▸ **Exercise objective**
Output the data in full and exactly as presented.

:::

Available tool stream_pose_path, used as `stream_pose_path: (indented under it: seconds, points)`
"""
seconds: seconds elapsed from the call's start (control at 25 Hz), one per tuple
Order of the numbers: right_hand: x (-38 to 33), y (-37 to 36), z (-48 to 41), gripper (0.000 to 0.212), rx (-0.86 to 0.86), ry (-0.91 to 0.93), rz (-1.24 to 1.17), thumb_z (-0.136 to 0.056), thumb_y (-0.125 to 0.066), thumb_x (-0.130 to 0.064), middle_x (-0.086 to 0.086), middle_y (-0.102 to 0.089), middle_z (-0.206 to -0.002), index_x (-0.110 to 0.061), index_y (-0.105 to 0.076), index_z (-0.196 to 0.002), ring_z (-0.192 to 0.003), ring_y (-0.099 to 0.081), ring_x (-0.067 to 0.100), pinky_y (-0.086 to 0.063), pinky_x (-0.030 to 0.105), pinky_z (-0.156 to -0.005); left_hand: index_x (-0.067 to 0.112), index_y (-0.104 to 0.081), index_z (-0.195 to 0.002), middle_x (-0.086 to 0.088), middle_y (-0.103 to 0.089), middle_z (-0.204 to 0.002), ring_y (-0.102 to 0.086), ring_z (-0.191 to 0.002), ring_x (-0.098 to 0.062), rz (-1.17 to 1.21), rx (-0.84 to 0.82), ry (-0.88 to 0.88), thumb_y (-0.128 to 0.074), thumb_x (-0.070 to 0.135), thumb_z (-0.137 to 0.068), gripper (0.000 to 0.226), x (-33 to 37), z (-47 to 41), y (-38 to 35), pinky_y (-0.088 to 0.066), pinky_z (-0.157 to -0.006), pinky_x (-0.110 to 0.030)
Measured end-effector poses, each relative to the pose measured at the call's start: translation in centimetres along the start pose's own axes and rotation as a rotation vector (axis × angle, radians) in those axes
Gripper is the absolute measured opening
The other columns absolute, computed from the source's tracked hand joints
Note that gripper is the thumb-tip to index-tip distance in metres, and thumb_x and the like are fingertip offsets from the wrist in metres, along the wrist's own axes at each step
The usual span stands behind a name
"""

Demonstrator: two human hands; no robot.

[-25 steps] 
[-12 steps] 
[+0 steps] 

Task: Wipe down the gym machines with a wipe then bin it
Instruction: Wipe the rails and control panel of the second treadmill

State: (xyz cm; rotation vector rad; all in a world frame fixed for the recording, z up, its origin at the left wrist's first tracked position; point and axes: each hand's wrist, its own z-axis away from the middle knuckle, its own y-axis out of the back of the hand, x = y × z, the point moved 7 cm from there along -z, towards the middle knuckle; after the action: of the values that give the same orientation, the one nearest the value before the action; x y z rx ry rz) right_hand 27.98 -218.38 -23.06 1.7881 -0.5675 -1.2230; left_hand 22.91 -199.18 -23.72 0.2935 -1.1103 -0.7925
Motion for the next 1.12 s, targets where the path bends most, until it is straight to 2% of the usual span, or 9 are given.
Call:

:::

▸ **Expected output**
Available tool stream_pose_path, used as `stream_pose_path: (indented under it: seconds, points)`
"""
seconds: seconds elapsed from the call's start (control at 25 Hz), one per tuple
Order of the numbers: right_hand: x (-38 to 33), y (-37 to 36), z (-48 to 41), gripper (0.000 to 0.212), rx (-0.86 to 0.86), ry (-0.91 to 0.93), rz (-1.24 to 1.17), thumb_z (-0.136 to 0.056), thumb_y (-0.125 to 0.066), thumb_x (-0.130 to 0.064), middle_x (-0.086 to 0.086), middle_y (-0.102 to 0.089), middle_z (-0.206 to -0.002), index_x (-0.110 to 0.061), index_y (-0.105 to 0.076), index_z (-0.196 to 0.002), ring_z (-0.192 to 0.003), ring_y (-0.099 to 0.081), ring_x (-0.067 to 0.100), pinky_y (-0.086 to 0.063), pinky_x (-0.030 to 0.105), pinky_z (-0.156 to -0.005); left_hand: index_x (-0.067 to 0.112), index_y (-0.104 to 0.081), index_z (-0.195 to 0.002), middle_x (-0.086 to 0.088), middle_y (-0.103 to 0.089), middle_z (-0.204 to 0.002), ring_y (-0.102 to 0.086), ring_z (-0.191 to 0.002), ring_x (-0.098 to 0.062), rz (-1.17 to 1.21), rx (-0.84 to 0.82), ry (-0.88 to 0.88), thumb_y (-0.128 to 0.074), thumb_x (-0.070 to 0.135), thumb_z (-0.137 to 0.068), gripper (0.000 to 0.226), x (-33 to 37), z (-47 to 41), y (-38 to 35), pinky_y (-0.088 to 0.066), pinky_z (-0.157 to -0.006), pinky_x (-0.110 to 0.030)
Measured end-effector poses, each relative to the pose measured at the call's start: translation in centimetres along the start pose's own axes and rotation as a rotation vector (axis × angle, radians) in those axes
Gripper is the absolute measured opening
The other columns absolute, computed from the source's tracked hand joints
Note that gripper is the thumb-tip to index-tip distance in metres, and thumb_x and the like are fingertip offsets from the wrist in metres, along the wrist's own axes at each step
The usual span stands behind a name
"""

Demonstrator: two human hands; no robot.

[-25 steps] 
[-12 steps] 
[+0 steps] 

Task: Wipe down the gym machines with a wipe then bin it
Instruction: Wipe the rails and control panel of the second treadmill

State: (xyz cm; rotation vector rad; all in a world frame fixed for the recording, z up, its origin at the left wrist's first tracked position; point and axes: each hand's wrist, its own z-axis away from the middle knuckle, its own y-axis out of the back of the hand, x = y × z, the point moved 7 cm from there along -z, towards the middle knuckle; after the action: of the values that give the same orientation, the one nearest the value before the action; x y z rx ry rz) right_hand 27.98 -218.38 -23.06 1.7881 -0.5675 -1.2230; left_hand 22.91 -199.18 -23.72 0.2935 -1.1103 -0.7925
Motion for the next 1.12 s, targets where the path bends most, until it is straight to 2% of the usual span, or 9 are given.
Call:

The answer has been given, and the exercise is done.